**TO DO:** What you return must be exactly the lines running from the one with "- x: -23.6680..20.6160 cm" to the end of the data below, inclusive, and nothing more.
↓↓↓
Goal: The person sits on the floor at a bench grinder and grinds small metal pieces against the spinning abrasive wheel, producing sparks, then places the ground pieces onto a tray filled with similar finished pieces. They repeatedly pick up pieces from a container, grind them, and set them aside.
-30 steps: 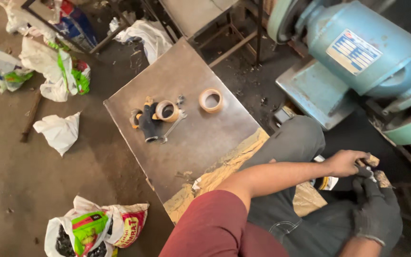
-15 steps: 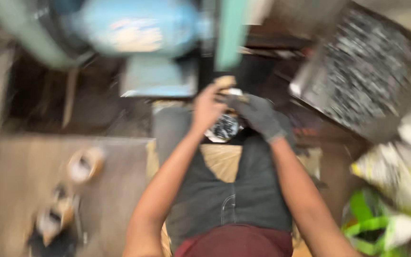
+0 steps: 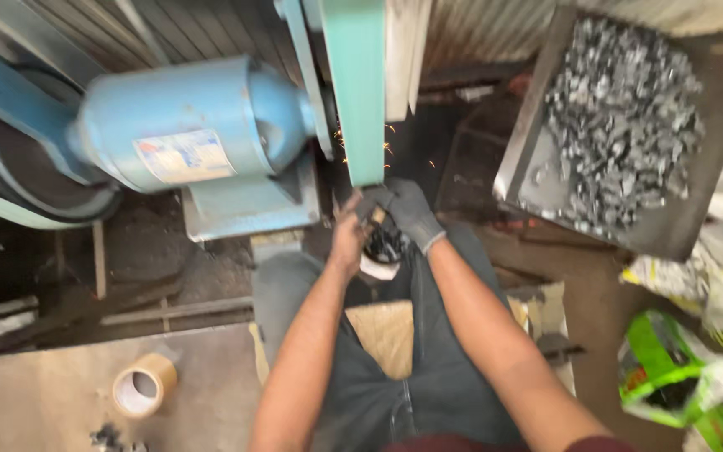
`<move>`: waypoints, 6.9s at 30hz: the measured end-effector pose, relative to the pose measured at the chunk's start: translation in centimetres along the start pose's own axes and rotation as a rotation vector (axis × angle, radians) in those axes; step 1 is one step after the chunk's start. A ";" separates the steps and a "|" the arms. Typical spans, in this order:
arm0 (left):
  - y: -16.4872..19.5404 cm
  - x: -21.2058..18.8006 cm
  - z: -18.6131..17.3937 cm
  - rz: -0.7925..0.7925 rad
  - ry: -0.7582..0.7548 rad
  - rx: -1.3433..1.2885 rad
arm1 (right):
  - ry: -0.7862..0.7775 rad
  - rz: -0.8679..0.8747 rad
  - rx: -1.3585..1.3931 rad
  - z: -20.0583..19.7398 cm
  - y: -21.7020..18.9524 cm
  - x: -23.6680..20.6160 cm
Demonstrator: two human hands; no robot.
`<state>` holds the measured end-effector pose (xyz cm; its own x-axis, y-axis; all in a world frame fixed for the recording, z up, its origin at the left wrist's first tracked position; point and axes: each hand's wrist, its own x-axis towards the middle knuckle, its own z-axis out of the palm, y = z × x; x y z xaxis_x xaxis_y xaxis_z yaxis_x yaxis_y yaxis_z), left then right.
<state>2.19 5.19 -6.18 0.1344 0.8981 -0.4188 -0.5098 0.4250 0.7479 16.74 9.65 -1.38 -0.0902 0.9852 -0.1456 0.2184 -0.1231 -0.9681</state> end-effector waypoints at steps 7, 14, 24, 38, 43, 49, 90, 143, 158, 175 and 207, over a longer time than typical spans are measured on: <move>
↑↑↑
**TASK OUTPUT:**
  - x: -23.6680..20.6160 cm
Demonstrator: two human hands; no robot.
`<state>` holds the measured end-effector pose (xyz cm; its own x-axis, y-axis; all in a world frame fixed for the recording, z up, its origin at the left wrist's first tracked position; point and axes: each hand's wrist, its own x-axis towards the middle knuckle, its own z-axis out of the palm, y = z × x; x y z xaxis_x xaxis_y xaxis_z yaxis_x yaxis_y yaxis_z), left then right.
<state>2.19 5.19 -6.18 0.1344 0.8981 -0.4188 -0.5098 0.4250 0.7479 16.74 9.65 -1.38 -0.0902 0.9852 -0.1456 0.2184 -0.1231 -0.9681</state> end-effector waypoints at steps 7, 14, 24, 38, 43, 49, 90, 143, 158, 175 and 207, over a longer time than typical spans are measured on: <move>

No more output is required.